Researchers used fMRI imaging and worked with humans and mice to discover this information. By showing that early changes can be detected using fMRI- and knowing exactly how the process works- detecting the disease before it spreads could be much easier. And this new imaging method could be a very helpful way to determine effectiveness of potential drugs! Read more here:

http://newsroom.cumc.columbia.edu/blog/2013/12/22/how-alzheimers-spreads/?utm_source=rss&utm_medium=rss&utm_campaign=how-alzheimers-spreads

2 thoughts on “New understanding of Alzheimer’s Disease for 2014!

  1. Stephen in Alabama

    Those researchers at the Columbia Medical Center deserve a lot of praise for these discoveries. I am incredibly impressed by the work they have done. The tragic effects of this terrible disease have affected me personally and I hold out hope that we will be able to develop better treatments and methods of prevention in the very near future.
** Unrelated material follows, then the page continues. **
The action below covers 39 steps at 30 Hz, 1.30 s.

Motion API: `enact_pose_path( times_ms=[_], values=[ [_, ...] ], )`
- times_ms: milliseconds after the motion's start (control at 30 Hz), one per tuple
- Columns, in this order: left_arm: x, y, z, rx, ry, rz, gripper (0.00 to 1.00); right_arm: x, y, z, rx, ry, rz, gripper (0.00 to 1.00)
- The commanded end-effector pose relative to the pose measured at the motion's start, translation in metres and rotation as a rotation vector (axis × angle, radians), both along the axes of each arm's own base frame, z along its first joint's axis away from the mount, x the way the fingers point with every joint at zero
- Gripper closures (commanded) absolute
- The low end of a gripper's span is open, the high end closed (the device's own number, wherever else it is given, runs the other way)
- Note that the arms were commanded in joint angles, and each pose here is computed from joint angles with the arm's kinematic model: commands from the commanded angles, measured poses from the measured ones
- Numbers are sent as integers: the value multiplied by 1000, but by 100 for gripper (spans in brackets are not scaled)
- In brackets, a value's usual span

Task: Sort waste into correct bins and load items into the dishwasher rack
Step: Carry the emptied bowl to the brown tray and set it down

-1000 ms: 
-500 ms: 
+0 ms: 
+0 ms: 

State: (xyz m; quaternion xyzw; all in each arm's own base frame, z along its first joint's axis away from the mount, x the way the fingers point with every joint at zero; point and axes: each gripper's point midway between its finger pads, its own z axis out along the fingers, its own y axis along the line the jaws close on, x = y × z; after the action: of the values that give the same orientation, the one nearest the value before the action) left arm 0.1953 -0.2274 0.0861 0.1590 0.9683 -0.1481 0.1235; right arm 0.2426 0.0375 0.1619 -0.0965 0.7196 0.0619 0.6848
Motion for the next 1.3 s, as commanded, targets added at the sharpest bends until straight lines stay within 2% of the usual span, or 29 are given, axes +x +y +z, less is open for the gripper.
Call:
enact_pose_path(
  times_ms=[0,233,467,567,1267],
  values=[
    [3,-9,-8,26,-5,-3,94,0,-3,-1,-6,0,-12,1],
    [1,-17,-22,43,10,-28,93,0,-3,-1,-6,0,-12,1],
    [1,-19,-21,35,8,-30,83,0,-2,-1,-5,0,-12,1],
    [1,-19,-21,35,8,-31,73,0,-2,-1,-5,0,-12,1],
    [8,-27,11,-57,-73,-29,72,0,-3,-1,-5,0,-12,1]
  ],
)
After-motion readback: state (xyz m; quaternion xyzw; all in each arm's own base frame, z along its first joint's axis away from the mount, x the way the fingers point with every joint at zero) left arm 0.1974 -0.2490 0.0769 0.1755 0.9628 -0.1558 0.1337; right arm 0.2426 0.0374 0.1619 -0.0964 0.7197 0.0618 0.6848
    1. Science Kicks Ass Post author

      Absolutely! And if you have the time, make sure to thank them directly by responding to their article! I, too, have unfortunately dealt with family members with Alzheimer’s, and in my opinion, we should keep an eye on research advances in the prevention of the disease- there’s some exciting work going on! As I am particularly interested in developments in Alzheimer’s, I often write about current research studies on the disease- stay tuned! And thanks for your interest!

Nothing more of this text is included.